Recovering from a failed adoption
What in the world does God want me to do now?
By S. Michael Houdmann, Got Questions Ministries
As I discussed in a post a couple of years ago — my wife and I have been unable to have children through what is now nearly 17 years of marriage. We have been praying, thinking, and talking about adoption for many of those years. But God never really seemed to place in us a strong desire to adopt. We have always been open to it, but never fully felt called to it.
In addition to never having a strong passion for adoption, several friends of ours have had adoptions fail in very painful and discouraging ways. Birth-parents changing their minds at the last minute. Birth-parents changing their minds after a baby had already been in our friends' home for several weeks. International adoptions have gone incredibly awry for several friends. Adoption agencies have gone bankrupt, taking tens of thousands of hard-earned dollars with them. All of these stories essentially gave us the attitude of, "the only way we are going to adopt is if someone drops a baby off on our doorstep."
Several months ago, the opportunity to adopt was presented to us. It was as close to a baby being dropped off on our doorstep as we could get. We weren't seeking the adoption. The birth parents sought us. We immediately accepted their offer to adopt their baby and began the legal adoption process. God seemed to confirm that this was His will multiple times by things we were concerned about being completely taken care of. My wife and I prayed about it and received nothing but confirmation. We had told our family, extended family, church family, and friends — and everyone was excited for us and praying for us. The baby is due in early May. We had a name picked out. We were only 7 weeks away from finally becoming parents…
…And then the birth parents changed their minds. Now, we are absolutely not angry at the birth parents. We never completely understood why they were giving the baby up for adoption in the first place. Their reasoning for changing their minds was that they are now committed to each other as a couple and committed to raising the baby together as a couple. Those things were not true when they first decided to give the baby up for adoption. So, their change of mind is completely understandable to us, and, we probably even agree with their decision.

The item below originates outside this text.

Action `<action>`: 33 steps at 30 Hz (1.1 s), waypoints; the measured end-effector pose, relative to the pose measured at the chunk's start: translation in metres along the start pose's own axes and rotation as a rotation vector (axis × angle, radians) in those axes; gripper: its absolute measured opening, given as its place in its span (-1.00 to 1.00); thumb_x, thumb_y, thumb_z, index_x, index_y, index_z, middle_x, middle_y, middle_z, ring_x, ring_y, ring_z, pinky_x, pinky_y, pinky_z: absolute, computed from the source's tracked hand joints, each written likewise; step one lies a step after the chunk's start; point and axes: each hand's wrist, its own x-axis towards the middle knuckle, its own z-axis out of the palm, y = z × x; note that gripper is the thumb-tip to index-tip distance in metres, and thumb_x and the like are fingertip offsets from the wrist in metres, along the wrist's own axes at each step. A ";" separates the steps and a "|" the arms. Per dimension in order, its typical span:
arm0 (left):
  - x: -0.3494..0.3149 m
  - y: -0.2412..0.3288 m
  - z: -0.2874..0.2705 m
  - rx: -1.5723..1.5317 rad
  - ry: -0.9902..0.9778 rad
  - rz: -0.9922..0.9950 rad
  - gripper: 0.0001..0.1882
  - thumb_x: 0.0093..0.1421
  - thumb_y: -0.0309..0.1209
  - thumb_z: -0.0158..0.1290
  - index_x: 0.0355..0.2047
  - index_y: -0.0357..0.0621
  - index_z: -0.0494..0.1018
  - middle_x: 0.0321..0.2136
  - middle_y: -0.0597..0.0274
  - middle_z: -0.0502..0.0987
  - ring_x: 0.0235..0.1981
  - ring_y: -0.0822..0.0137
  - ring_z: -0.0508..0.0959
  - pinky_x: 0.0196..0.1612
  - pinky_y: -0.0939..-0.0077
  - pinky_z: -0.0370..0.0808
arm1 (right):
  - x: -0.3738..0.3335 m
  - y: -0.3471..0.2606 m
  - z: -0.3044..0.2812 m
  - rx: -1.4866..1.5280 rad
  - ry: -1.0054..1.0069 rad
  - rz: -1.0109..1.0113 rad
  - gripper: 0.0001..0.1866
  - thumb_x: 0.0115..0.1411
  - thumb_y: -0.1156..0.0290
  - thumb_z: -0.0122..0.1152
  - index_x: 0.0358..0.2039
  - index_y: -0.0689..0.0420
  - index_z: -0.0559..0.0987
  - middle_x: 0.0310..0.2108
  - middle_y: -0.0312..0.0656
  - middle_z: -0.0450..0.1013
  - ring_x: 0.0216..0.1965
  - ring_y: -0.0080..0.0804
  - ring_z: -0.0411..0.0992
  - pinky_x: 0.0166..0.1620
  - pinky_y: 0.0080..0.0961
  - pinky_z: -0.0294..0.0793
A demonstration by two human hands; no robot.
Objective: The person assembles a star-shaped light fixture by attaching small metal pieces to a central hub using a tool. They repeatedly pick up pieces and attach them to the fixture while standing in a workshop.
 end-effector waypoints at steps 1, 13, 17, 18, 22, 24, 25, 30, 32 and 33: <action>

But, why?!? Why, God?!? Why present this opportunity to us? Why did You bring this into our lives and then allow it to end in the very way that was causing us to not seriously consider adoption in the first place? I felt like Charlie Brown trying to kick the football only to have it yanked away at the last second. And that fear was precisely why I had never tried to kick the football before.
To be completely honest, my first reaction was anger towards God. It felt like an especially cruel joke had just been played on me. It didn't make any sense to me. I was angry at how hurt I was, but even more angry at seeing how hurt my wife was. The words I spoke to so many people about how wonderful God was for giving us the perfect "baby on the doorstep" story kept echoing in my mind like an evil laugh.
Now, here I am a little over a week later. The anger has passed. The sadness has mostly passed. I trust that God had a good reason for bringing us through the experience. I still have no idea what that reason is, but I know God had a reason. I trust Him, unequivocally. I still would rather the events of the past six months had never happened, but they happened, so I need to learn and grow from them.
Did God take us through that so we would eventually continue with the adoption agency in hopes that another birth mom will select us to adopt her baby? Right now, that is my best guess. But, it is hard to want to start it all over again. With God, and the support of our family and church family, we can deal with the failed adoption. What we are having trouble with is not knowing what we are supposed to do now.
So, what's the point of this blog post? What's my advice for Christians struggling after a failed adoption? I don't know. Ask me again in six months.
"Trust in the LORD with all your heart, and do not lean on your own understanding. In all your ways acknowledge Him, and He will make straight your paths" (Proverbs 3:5-6).